#### [Records]
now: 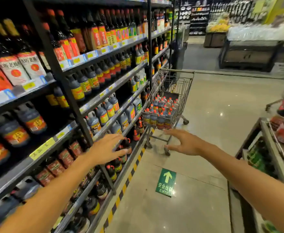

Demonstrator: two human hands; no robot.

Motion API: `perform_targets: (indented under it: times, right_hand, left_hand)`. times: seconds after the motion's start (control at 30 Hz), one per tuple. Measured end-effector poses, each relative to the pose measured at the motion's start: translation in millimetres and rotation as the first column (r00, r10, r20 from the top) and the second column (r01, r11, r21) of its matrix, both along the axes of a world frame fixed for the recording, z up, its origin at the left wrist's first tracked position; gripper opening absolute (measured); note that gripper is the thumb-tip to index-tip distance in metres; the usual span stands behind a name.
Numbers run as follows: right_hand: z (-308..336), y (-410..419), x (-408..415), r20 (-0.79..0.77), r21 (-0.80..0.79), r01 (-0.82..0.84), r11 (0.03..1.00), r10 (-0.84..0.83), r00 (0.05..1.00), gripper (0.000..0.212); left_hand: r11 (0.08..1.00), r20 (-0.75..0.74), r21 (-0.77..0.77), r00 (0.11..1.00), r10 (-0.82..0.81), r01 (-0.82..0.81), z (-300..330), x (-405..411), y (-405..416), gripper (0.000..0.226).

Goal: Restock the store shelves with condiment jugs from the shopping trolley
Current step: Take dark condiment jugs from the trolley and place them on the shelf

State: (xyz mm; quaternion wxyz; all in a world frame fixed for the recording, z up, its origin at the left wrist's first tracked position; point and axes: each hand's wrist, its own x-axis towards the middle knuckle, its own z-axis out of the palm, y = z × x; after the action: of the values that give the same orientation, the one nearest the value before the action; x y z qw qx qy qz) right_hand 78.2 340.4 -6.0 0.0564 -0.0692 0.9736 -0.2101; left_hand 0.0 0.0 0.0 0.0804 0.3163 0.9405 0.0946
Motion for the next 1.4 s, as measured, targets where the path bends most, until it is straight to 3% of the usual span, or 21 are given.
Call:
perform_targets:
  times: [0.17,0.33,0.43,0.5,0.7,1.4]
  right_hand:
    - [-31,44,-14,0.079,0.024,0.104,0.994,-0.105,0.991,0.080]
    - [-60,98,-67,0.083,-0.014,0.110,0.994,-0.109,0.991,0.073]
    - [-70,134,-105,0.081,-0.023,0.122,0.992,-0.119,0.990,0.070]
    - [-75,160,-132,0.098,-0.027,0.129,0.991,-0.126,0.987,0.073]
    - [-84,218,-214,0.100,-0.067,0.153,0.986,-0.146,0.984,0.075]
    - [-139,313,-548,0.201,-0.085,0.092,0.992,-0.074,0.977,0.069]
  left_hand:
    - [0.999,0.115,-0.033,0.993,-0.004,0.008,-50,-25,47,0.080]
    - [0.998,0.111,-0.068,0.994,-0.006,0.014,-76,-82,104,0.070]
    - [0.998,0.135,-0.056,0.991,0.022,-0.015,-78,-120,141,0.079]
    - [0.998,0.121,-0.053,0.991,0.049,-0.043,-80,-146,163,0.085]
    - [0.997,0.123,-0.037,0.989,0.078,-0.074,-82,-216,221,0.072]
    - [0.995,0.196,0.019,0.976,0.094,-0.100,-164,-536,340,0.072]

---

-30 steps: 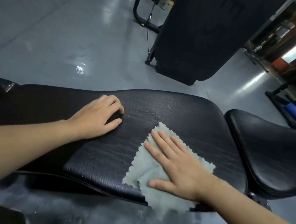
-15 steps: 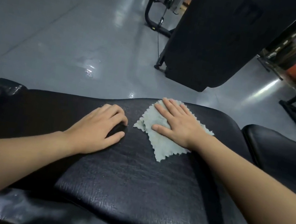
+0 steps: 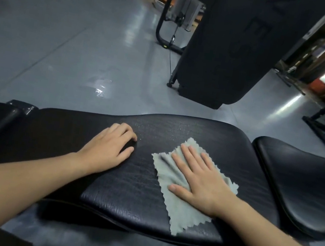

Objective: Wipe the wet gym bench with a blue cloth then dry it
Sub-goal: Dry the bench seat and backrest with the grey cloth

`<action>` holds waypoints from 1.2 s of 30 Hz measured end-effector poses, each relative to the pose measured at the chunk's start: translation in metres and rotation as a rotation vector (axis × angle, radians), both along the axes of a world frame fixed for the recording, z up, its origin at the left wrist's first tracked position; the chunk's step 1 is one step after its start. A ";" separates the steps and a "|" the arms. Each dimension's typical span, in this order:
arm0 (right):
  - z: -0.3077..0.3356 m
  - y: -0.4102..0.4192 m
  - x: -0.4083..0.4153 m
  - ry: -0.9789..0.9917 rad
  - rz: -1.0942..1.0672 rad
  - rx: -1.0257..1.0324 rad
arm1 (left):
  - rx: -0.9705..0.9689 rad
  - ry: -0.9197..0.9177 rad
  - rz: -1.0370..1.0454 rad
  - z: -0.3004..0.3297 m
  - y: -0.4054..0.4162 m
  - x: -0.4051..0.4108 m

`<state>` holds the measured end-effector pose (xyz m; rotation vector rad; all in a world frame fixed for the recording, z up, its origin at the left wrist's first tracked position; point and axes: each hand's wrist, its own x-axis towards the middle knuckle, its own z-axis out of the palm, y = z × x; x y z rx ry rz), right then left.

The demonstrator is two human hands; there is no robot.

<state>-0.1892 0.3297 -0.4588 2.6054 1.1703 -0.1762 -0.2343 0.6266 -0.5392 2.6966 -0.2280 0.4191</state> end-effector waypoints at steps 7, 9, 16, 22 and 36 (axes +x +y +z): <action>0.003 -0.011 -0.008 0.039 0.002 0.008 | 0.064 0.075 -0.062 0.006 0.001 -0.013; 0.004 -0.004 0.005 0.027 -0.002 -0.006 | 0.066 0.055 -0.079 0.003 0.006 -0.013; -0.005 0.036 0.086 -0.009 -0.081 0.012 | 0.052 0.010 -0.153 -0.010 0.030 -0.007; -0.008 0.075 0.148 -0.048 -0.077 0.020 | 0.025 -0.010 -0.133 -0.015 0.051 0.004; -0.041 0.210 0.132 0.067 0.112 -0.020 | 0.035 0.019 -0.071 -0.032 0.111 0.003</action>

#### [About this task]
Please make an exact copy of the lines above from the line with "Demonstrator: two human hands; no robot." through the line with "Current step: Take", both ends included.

#### [Response area]
Demonstrator: two human hands; no robot.

Motion API: `perform_targets: (indented under it: times, right_hand, left_hand)`. times: seconds after the motion's start (control at 30 Hz), one per tuple. Measured end-effector poses, each relative to the pose measured at the motion's start: translation in millimetres and rotation as the first column (r00, r10, r20 from the top) and the second column (r01, r11, r21) of its matrix, both along the axes of a world frame fixed for the recording, z up, its origin at the left wrist's first tracked position; gripper opening absolute (measured); note that gripper is the thumb-tip to index-tip distance in metres; the usual span stands behind a name.
Numbers run as follows: right_hand: z (-308..336), y (-410..419), x (-408..415), r20 (-0.79..0.77), r21 (-0.80..0.79), r01 (-0.82..0.84), r11 (0.03..1.00), r10 (-0.84..0.83), r00 (0.05..1.00), gripper (0.000..0.212); left_hand: r11 (0.08..1.00), r20 (-0.75..0.74), r21 (-0.77..0.77), r00 (0.11..1.00), r10 (-0.82..0.81), r01 (-0.82..0.81), z (-300..330), x (-405..411), y (-405..416), gripper (0.000..0.226).

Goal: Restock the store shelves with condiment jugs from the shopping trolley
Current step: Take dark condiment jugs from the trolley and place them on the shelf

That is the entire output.